On August 24, Ancestry.com posted 301 new items, including many books that I’m familiar with. In running through the list, I find that the books seem to all be those published by Genealogical Publishing Company. These books cover many topics including: Irish, Germanic, Revolutionary War, and various countywide and statewide titles (including many for New York State). This is a major expansion of digitized books at Ancestry.com. Previously, the majority of digitized books at Ancestry.com were duplicates of those available at HeritageQuest Online.

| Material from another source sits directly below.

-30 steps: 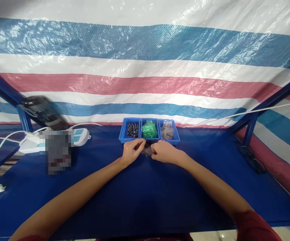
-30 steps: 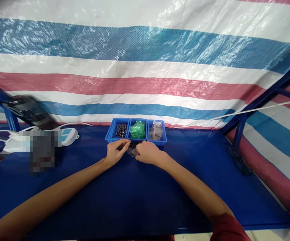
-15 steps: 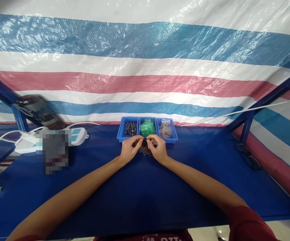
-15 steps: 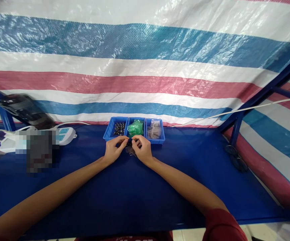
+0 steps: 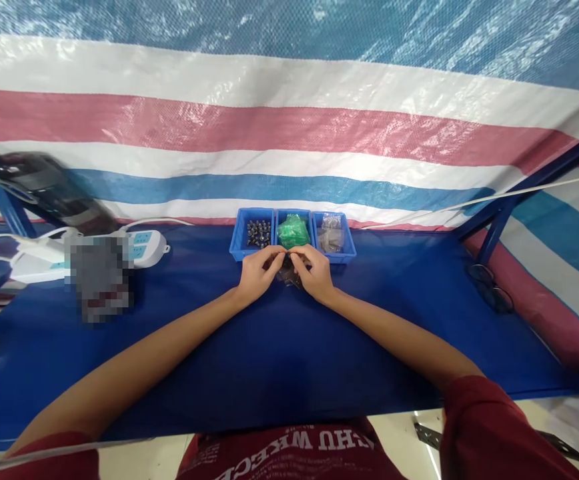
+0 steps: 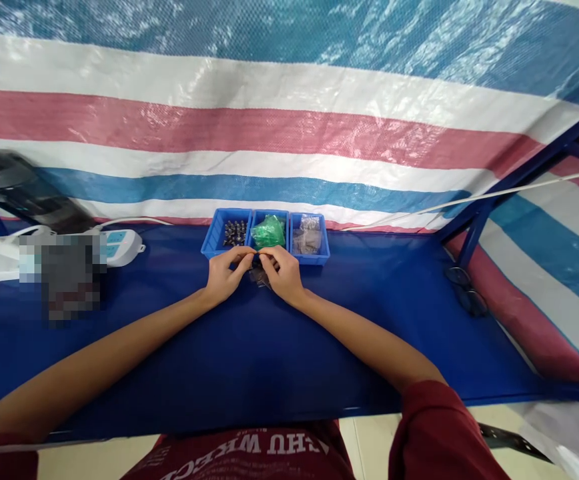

Washington state leadership has agreed to push forward a $400 million plan to build a new set of stone-faced office buildings north of Olympia’s historic Capitol Campus. The style of the new buildings will mimic that of the columned office buildings that surround the domed Legislative Building. Included in the plans will is a 226,000-square-foot heritage center which will be partially comprised of the state archives, and history displays. This facility is to be built into the hillside near Capitol Lake.
The state of Washington already leads the nation with their online digital archives. The new building will continue to enhance the image of the importance of heritage to Washington State residents. Having lived there for 40 years, I have a personal stake in this.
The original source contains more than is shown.